• Material shown
§

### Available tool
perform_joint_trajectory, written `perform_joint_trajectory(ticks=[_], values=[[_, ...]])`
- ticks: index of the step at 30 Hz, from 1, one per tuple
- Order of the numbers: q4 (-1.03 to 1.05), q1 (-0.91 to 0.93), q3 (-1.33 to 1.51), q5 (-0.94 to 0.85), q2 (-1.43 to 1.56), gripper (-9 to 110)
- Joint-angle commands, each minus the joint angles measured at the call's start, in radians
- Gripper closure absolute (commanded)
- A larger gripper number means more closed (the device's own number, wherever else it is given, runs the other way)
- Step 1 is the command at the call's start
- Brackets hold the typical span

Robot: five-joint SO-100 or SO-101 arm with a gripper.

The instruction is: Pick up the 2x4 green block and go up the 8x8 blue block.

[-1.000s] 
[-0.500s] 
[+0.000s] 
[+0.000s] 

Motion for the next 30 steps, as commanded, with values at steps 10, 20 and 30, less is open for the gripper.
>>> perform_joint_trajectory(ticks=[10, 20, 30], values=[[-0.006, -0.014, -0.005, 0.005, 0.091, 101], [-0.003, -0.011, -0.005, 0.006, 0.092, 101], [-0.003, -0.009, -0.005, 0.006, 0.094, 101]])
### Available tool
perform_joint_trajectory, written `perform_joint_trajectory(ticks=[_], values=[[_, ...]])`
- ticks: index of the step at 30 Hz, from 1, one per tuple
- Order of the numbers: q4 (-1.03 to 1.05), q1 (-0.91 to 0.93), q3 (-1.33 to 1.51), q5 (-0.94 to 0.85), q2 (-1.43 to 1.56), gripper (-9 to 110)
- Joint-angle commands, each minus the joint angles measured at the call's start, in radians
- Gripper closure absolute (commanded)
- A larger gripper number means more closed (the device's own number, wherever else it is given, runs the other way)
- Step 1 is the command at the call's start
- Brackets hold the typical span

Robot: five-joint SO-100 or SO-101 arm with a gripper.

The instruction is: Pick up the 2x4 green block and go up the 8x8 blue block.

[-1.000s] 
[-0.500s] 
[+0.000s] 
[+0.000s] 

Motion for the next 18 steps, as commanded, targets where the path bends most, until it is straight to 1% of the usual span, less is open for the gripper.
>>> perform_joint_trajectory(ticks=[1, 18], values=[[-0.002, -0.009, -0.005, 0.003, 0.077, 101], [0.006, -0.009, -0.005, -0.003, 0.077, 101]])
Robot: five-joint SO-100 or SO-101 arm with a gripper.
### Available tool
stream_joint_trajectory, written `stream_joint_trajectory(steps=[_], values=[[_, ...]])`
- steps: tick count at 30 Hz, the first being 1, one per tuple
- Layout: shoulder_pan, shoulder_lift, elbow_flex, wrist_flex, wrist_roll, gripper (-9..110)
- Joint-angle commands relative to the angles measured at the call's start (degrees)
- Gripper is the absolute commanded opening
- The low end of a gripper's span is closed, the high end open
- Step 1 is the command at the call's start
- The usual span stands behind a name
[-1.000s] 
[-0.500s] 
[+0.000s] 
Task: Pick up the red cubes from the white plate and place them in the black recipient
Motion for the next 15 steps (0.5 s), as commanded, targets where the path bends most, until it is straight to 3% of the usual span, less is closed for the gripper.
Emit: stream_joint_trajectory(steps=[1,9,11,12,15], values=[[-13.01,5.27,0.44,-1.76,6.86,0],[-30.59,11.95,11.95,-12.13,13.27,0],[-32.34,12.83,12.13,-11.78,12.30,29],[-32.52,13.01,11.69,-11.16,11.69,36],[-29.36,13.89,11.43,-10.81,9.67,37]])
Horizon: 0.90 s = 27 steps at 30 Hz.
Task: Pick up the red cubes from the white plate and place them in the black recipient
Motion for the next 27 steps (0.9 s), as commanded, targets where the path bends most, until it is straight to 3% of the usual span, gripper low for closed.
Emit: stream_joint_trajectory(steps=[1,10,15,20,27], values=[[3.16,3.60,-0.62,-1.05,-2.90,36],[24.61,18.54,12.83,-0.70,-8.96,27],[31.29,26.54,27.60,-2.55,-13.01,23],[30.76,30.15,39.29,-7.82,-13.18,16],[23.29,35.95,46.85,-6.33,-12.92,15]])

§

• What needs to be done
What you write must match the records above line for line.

• Exercise response
### Available tool
perform_joint_trajectory, written `perform_joint_trajectory(ticks=[_], values=[[_, ...]])`
- ticks: index of the step at 30 Hz, from 1, one per tuple
- Order of the numbers: q4 (-1.03 to 1.05), q1 (-0.91 to 0.93), q3 (-1.33 to 1.51), q5 (-0.94 to 0.85), q2 (-1.43 to 1.56), gripper (-9 to 110)
- Joint-angle commands, each minus the joint angles measured at the call's start, in radians
- Gripper closure absolute (commanded)
- A larger gripper number means more closed (the device's own number, wherever else it is given, runs the other way)
- Step 1 is the command at the call's start
- Brackets hold the typical span

Robot: five-joint SO-100 or SO-101 arm with a gripper.

The instruction is: Pick up the 2x4 green block and go up the 8x8 blue block.

[-1.000s] 
[-0.500s] 
[+0.000s] 
[+0.000s] 

Motion for the next 30 steps, as commanded, with values at steps 10, 20 and 30, less is open for the gripper.
>>> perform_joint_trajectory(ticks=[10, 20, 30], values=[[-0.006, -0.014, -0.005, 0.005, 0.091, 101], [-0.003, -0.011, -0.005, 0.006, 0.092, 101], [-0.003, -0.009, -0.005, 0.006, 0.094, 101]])
### Available tool
perform_joint_trajectory, written `perform_joint_trajectory(ticks=[_], values=[[_, ...]])`
- ticks: index of the step at 30 Hz, from 1, one per tuple
- Order of the numbers: q4 (-1.03 to 1.05), q1 (-0.91 to 0.93), q3 (-1.33 to 1.51), q5 (-0.94 to 0.85), q2 (-1.43 to 1.56), gripper (-9 to 110)
- Joint-angle commands, each minus the joint angles measured at the call's start, in radians
- Gripper closure absolute (commanded)
- A larger gripper number means more closed (the device's own number, wherever else it is given, runs the other way)
- Step 1 is the command at the call's start
- Brackets hold the typical span

Robot: five-joint SO-100 or SO-101 arm with a gripper.

The instruction is: Pick up the 2x4 green block and go up the 8x8 blue block.

[-1.000s] 
[-0.500s] 
[+0.000s] 
[+0.000s] 

Motion for the next 18 steps, as commanded, targets where the path bends most, until it is straight to 1% of the usual span, less is open for the gripper.
>>> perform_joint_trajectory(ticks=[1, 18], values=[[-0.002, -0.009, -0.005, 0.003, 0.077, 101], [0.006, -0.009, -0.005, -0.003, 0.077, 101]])
Robot: five-joint SO-100 or SO-101 arm with a gripper.
### Available tool
stream_joint_trajectory, written `stream_joint_trajectory(steps=[_], values=[[_, ...]])`
- steps: tick count at 30 Hz, the first being 1, one per tuple
- Layout: shoulder_pan, shoulder_lift, elbow_flex, wrist_flex, wrist_roll, gripper (-9..110)
- Joint-angle commands relative to the angles measured at the call's start (degrees)
- Gripper is the absolute commanded opening
- The low end of a gripper's span is closed, the high end open
- Step 1 is the command at the call's start
- The usual span stands behind a name
[-1.000s] 
[-0.500s] 
[+0.000s] 
Task: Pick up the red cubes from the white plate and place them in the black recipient
Motion for the next 15 steps (0.5 s), as commanded, targets where the path bends most, until it is straight to 3% of the usual span, less is closed for the gripper.
Emit: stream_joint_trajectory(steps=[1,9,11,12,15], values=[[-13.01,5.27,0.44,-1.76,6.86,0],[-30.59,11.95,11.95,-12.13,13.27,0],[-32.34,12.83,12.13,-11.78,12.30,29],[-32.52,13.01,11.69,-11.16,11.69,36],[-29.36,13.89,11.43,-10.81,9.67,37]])
Horizon: 0.90 s = 27 steps at 30 Hz.
Task: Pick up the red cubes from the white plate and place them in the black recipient
Motion for the next 27 steps (0.9 s), as commanded, targets where the path bends most, until it is straight to 3% of the usual span, gripper low for closed.
Emit: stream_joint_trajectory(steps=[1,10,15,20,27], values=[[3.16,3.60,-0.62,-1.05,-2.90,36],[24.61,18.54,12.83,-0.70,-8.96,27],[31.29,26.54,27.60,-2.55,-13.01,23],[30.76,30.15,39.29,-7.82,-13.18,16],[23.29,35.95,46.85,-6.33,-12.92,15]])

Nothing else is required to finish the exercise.